In early January 1876, several hundred people journeyed to Salmstone Corner, a mile south of Margate’s old town, to look at a large blood-stain.

For some it was a straightforward case of murder: a young woman brutally slain by her drunken paramour. Others believed differently, that Mary Ann Bridger, 29. was the unfortunate victim of manslaughter; that her life and that of her lover, Thomas Fordred. 49, had been destroyed by the evils of alcoholism.

Fordred, a farm labourer, already had a number of criminal convictions, which didn’t help his pleas of innocence.

Saturday evening, January 8, was cold and crisp, with a gibbous moon casting a metallic glow. The air was very still. At around 8.45pm Mary Sheaff, a labourer’s wife, was near Salmstone Corner when she heard a man’s drunken voice say: ‘You bugger, I will do you for that!’ In the semi-darkness she couldn’t see anyone. Frightened, she quickly continued on her way home.

Wellington Arms: A regular haunt for Fordred and Bridger

Some two-and-a-half hours later, PC Samuel Stockbridge, was on duty outside Margate Police Station. He later recalled how he was approached by Thomas Fordred, his face and coat covered in blood. The labourer had come to report Mary’s death. ‘I detained the prisoner,’ Stockbridge later told Margate’s Magistrates, ‘and immediately informed the Superintendent’.
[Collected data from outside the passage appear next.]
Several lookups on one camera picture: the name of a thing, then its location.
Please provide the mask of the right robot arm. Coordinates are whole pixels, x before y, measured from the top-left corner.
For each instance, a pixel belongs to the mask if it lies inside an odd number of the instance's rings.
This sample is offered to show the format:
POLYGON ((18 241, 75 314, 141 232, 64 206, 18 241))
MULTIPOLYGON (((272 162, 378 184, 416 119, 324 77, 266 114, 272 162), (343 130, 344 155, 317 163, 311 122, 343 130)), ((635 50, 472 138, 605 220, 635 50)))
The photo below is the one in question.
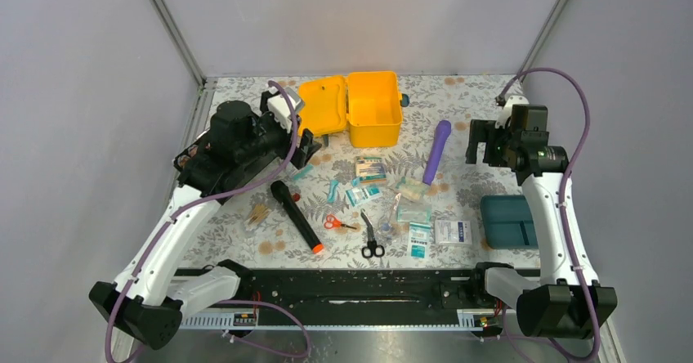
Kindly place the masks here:
POLYGON ((520 275, 508 264, 480 262, 472 271, 466 295, 479 307, 501 302, 515 310, 525 336, 595 338, 616 309, 615 289, 601 285, 582 245, 571 198, 569 157, 548 143, 548 110, 542 105, 513 105, 509 116, 473 119, 466 151, 483 161, 510 168, 530 208, 538 241, 539 281, 520 275))

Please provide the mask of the wooden sticks bundle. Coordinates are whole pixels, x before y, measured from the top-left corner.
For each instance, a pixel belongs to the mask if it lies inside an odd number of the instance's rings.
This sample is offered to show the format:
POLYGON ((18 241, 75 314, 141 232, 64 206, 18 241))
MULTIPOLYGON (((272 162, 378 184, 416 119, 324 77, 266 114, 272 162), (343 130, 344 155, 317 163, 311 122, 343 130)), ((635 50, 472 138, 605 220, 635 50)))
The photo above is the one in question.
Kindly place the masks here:
POLYGON ((257 226, 261 224, 270 214, 271 209, 264 204, 256 204, 248 217, 246 218, 245 224, 247 226, 257 226))

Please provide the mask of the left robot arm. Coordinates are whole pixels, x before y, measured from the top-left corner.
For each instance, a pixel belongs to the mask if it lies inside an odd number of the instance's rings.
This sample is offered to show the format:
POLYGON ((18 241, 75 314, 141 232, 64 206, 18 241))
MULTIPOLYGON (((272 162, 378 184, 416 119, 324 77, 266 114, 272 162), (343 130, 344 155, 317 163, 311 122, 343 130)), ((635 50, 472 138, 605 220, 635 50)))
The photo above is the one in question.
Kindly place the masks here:
POLYGON ((158 350, 203 309, 251 301, 246 270, 229 262, 177 287, 172 278, 203 226, 228 199, 265 183, 271 162, 307 165, 320 146, 300 127, 304 105, 294 90, 272 83, 259 111, 244 101, 217 107, 208 128, 173 160, 177 186, 146 242, 113 281, 96 282, 88 294, 110 329, 158 350))

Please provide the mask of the boxed bandage pack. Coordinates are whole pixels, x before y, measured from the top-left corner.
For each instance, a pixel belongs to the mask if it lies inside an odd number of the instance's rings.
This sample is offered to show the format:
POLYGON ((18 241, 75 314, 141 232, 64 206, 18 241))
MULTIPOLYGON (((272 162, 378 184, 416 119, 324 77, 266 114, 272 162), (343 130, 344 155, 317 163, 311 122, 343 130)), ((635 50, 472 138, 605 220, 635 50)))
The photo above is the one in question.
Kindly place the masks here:
POLYGON ((362 184, 375 184, 387 180, 385 159, 380 156, 363 155, 355 158, 355 177, 362 184))

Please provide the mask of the white blue medicine packet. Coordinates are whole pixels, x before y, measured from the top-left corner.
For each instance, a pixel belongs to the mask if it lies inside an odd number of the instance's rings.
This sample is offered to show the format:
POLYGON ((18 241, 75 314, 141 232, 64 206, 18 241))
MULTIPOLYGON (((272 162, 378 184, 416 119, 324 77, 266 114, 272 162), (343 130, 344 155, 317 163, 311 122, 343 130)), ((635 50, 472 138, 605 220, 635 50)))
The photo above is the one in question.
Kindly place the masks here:
POLYGON ((436 220, 434 223, 437 244, 472 244, 472 224, 469 221, 436 220))
 Superintendent Thomas Compton arrived and took Fordred’s statement. He then went to view Mary’s body at Salmstone Grange, accompanied by the police surgeon, Dr Crawshaw. The body lay in the barn covered with straw. When the Compton uncovered Mary’s corpse he found her bloodied, bruised and naked, with the exception of her stockings and boots.

At 3am the body was also examined by William Treves, a surgeon residing at 31 Dalby Square and two hours later Compton returned to Margate Police Station, where he charged Fordred with murder.

At the Coroner’s Inquest, a verdict of manslaughter was recorded but before the Magistrates, Fordred was charged with homicide, and it was on the latter charge that he appeared before Lord Coleridge at Maidstone’s Spring Assizes. Unsurprisingly, he pleaded not guilty to murder.

During the trial, Fordred’s statement was read to the court.   

Both Bridger and he were known throughout Margate for their drunken behaviour and were regularly in trouble with the police. It was also rumoured that Fordred, of no fixed abode, was violent towards Mary and often used foul language at her. But she would never leave him, once saying to a concerned friend that she would ‘stick to him to the last’.

On that Saturday night, Fordred met Mary in the New Inn Pub at 5.10pm. During the course of the evening they drifted to the Wellington Arms and finally the Liverpool Arms. They also purchase pork and groceries for the week, before heading back to Salmstone at around 8pm. by which time they were both drunk.

 According to Fordred, Mary kept falling over. Each time he’d pulled her to her feet, she fell down again. Each time she fell, she injured herself further. During one attempt to pick her up he even fell on top of her. Her clothes came undone and fell to the ground with each attempt. Finally, realising it was futile, Fordred continued to Salmstone by himself, leaving Mary alone, naked and exposed to the chill of a winter’s night.

At the farm’s stables, he solicited the help of George Emptage who assisted getting the seemingly unconscious woman across Fordred’s shoulders. On the journey back, Emptage later recalled how the accused looked ‘beery’. ‘He was not quite sober when he came to me,’ the 26-year-old wagon-driver told the court, ‘at least he did not seem to be’. Upon arriving back at the farm, Mary was deposited in the barn.

Press agency telegram to Home Office asking if Fordred will escape the gallows (National Archives)

Ten minutes later, Fordred sought out Emptage again. Mary was dead, he announced, and he was going to report the incident to the police. Treve’s post mortem examination later revealed that death had occurred due to internal injuries caused by blunt trauma, possibly as a result of being repeatedly kicked.

Defence Counsel suggested that Fordred was guilty only of manslaughter, but Coleridge pointed out that the prisoner was charged with murder and therefore either guilty or innocent of that charge alone. It took the Jury fifteen minutes to fine him guilty.

In a strange twist, the people of Margate petitioned the Home Secretary Richard Cross to commuted Fordred’s death sentence to life imprisonment. Even the Coroner, William Payn, and Rev. Albert Harrisson, Chaplain at Maidstone Gaol, believed the verdict was wrong. Cross, however, ignored them all.

Thomas Fordred was hanged at 9am on  April 4, 1876.